Description of the task —
Starting at the line that contains "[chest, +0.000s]" in the listing below, write out every line word for word until you have written the line that contains "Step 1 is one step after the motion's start".

(Records supplied Opens)

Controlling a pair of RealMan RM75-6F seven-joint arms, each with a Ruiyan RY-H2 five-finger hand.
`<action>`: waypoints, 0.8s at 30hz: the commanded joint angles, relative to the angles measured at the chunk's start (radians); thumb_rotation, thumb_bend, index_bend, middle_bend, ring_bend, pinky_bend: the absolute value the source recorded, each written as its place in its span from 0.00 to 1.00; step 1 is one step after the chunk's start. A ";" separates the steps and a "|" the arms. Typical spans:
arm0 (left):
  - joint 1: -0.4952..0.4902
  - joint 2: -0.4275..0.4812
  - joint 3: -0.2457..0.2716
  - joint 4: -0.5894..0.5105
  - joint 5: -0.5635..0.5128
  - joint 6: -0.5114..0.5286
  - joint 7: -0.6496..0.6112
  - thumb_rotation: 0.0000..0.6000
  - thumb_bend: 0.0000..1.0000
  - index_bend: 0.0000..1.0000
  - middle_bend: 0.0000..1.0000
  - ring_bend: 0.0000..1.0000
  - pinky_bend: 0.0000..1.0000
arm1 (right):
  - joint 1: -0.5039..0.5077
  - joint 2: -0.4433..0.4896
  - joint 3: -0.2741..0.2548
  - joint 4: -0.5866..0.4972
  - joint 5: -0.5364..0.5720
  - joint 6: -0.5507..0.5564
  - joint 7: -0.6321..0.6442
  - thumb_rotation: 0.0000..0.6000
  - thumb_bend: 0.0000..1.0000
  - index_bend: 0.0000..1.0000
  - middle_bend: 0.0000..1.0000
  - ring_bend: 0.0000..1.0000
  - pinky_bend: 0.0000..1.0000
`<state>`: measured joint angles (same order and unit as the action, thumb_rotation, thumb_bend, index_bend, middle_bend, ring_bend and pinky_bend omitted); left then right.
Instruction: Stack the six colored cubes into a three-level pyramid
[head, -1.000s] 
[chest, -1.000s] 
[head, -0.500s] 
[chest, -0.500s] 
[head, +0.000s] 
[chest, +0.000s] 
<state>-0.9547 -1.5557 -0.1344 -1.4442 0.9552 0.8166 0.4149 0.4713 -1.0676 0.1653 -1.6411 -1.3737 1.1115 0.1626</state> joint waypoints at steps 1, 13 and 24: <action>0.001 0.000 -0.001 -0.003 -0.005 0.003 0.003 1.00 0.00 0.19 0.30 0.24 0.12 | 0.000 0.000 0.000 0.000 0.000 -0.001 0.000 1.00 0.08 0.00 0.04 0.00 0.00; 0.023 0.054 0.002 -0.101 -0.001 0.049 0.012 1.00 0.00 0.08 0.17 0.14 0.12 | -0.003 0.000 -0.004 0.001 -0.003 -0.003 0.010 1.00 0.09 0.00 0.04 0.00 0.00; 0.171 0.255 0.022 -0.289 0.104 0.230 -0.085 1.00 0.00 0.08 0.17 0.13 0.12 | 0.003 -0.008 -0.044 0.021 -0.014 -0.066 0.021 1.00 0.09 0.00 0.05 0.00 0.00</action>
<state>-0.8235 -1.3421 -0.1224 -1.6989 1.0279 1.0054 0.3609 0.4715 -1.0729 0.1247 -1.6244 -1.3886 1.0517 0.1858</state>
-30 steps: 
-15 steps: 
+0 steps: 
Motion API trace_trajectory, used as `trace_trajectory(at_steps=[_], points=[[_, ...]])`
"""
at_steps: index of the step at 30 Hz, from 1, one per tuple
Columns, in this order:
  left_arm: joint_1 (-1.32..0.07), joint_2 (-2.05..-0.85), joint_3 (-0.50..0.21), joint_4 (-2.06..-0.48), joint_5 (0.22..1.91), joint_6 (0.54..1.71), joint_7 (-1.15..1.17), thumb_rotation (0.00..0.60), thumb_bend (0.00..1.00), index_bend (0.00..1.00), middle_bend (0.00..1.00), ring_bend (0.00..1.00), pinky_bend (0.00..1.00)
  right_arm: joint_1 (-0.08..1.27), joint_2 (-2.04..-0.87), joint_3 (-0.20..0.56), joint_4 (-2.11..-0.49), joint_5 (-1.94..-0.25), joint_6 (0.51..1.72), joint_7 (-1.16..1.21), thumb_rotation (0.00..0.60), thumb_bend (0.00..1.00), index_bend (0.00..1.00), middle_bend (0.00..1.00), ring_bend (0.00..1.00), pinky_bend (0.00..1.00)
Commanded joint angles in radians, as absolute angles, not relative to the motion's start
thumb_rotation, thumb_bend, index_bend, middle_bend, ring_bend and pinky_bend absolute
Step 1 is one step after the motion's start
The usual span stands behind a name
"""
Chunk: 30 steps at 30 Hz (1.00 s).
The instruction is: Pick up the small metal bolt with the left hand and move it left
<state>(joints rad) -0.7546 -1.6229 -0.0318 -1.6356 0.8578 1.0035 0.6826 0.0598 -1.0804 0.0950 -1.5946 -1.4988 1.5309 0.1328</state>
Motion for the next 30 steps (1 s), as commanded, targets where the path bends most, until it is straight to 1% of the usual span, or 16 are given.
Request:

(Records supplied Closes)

Task answer —
[chest, +0.000s] 
<state>-0.9547 -1.5557 -0.1344 -1.4442 0.9552 0.8166 0.4149 0.4713 -1.0676 0.1653 -1.6411 -1.3737 1.1115 0.1626</state> joint waypoints at steps 1, 13 and 24: <action>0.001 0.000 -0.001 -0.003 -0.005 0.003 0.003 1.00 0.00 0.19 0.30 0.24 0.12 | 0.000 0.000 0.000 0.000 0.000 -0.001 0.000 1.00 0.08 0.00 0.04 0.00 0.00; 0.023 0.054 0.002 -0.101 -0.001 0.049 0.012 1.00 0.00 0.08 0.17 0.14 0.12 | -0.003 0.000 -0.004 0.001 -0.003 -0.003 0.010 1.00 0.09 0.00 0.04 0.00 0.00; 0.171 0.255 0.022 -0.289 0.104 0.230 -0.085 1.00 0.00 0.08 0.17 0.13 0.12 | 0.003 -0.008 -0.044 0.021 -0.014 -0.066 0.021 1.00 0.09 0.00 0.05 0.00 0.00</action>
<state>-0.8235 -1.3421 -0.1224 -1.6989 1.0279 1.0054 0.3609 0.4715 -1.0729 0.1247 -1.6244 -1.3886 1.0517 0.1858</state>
-30 steps: 
-15 steps: 
+0 steps: 
Motion API trace_trajectory, used as `trace_trajectory(at_steps=[_], points=[[_, ...]])`
"""
at_steps: index of the step at 30 Hz, from 1, one per tuple
Columns, in this order:
  left_arm: joint_1 (-1.32..0.07), joint_2 (-2.05..-0.85), joint_3 (-0.50..0.21), joint_4 (-2.06..-0.48), joint_5 (0.22..1.91), joint_6 (0.54..1.71), joint_7 (-1.15..1.17), thumb_rotation (0.00..0.60), thumb_bend (0.00..1.00), index_bend (0.00..1.00), middle_bend (0.00..1.00), ring_bend (0.00..1.00), pinky_bend (0.00..1.00)
  right_arm: joint_1 (-0.08..1.27), joint_2 (-2.04..-0.87), joint_3 (-0.20..0.56), joint_4 (-2.11..-0.49), joint_5 (-1.94..-0.25), joint_6 (0.51..1.72), joint_7 (-1.16..1.21), thumb_rotation (0.00..0.60), thumb_bend (0.00..1.00), index_bend (0.00..1.00), middle_bend (0.00..1.00), ring_bend (0.00..1.00), pinky_bend (0.00..1.00)
Commanded joint angles in radians, as absolute angles, not relative to the motion's start
thumb_rotation, thumb_bend, index_bend, middle_bend, ring_bend and pinky_bend absolute
Step 1 is one step after the motion's start

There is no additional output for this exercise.